Aim of the task:
The reader should set down exactly the lines from the one containing "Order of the" through the last line of the material, omitting every picture.

Data shown:
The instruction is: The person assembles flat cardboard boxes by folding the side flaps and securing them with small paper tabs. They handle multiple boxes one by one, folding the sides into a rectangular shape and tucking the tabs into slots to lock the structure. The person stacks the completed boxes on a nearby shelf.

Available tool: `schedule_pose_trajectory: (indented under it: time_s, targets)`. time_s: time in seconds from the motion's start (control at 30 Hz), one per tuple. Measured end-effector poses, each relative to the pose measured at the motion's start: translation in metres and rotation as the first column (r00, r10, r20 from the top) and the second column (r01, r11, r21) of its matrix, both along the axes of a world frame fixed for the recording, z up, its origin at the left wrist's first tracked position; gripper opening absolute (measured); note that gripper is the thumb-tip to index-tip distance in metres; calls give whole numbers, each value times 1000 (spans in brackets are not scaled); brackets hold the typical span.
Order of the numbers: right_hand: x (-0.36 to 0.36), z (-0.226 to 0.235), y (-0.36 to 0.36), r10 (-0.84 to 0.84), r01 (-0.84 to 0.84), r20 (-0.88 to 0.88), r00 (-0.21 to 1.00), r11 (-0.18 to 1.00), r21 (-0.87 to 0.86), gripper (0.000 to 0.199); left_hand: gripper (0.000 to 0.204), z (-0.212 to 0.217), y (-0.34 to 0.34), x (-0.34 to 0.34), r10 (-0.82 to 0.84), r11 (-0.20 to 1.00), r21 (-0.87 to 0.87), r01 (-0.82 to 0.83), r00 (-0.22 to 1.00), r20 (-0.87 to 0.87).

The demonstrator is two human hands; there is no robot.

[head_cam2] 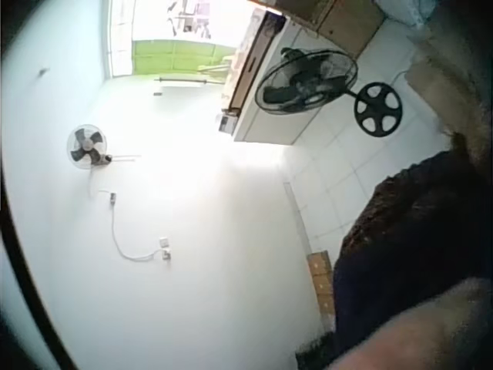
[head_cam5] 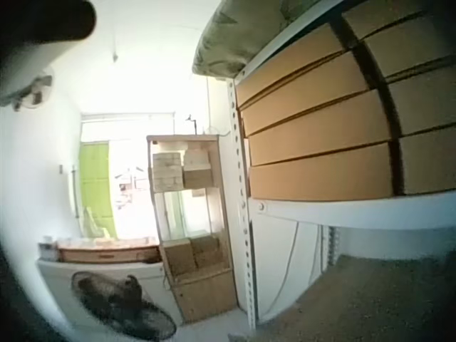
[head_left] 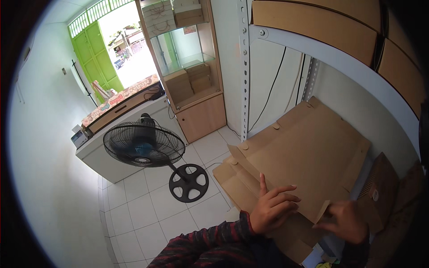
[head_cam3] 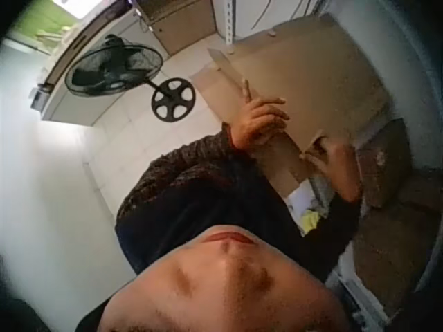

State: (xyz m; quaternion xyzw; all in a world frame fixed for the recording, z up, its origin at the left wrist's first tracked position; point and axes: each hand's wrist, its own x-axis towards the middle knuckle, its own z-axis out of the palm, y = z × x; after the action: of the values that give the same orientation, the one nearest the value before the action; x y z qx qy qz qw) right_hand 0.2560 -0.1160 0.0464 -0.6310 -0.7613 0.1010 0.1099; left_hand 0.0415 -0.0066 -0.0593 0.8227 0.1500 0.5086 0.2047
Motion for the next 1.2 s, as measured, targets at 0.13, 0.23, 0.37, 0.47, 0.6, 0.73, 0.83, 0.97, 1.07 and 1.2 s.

Result for this task:
Order of the numbers: right_hand: x (-0.36 to 0.36), z (-0.226 to 0.235), y (-0.36 to 0.36), r10 (-0.84 to 0.84), r01 (-0.84 to 0.84), r20 (-0.88 to 0.88), r00 (-0.21 to 1.00), r11 (-0.18 to 1.00), r21 (-0.87 to 0.86), gripper (0.000 to 0.199); left_hand: gripper (0.000 to 0.204), z (-0.212 to 0.217), y (-0.34 to 0.34), x (-0.34 to 0.34), r10 (-0.82 to 0.84), r11 (-0.20 to 1.00), r21 (-0.87 to 0.87), r01 (-0.82 to 0.83), r00 (-0.22 to 1.00), r20 (-0.87 to 0.87).

The demonstrator is two human hands; there is no robot.

[head_cam2] 
[head_cam5] 
[head_left] 
[head_cam3] 

State: (xyz m; quaternion xyzw; all in a world frame fixed for the recording, z up, its origin at the left wrist's first tracked position; point and axes: each hand's wrist, its own x-axis towards the middle knuckle, its own z-axis out of the palm, y = z × x; after the action: of the values that give the same orientation, the one nearest the value before the action; x y z qx qy qz qw) right_hand 0.2560 -0.1160 0.0464 -0.6310 -0.7613 0.1010 0.1099; left_hand 0.0415 -0.0066 -0.0593 0.8227 0.1500 0.5086 0.2047
Motion for the next 1.2 s, as measured, targets at 0.13, 0.23, 0.37, 0.47, 0.6, 0.73, 0.83, 0.97, 1.07 and 1.2 s.

The requested output is now complete.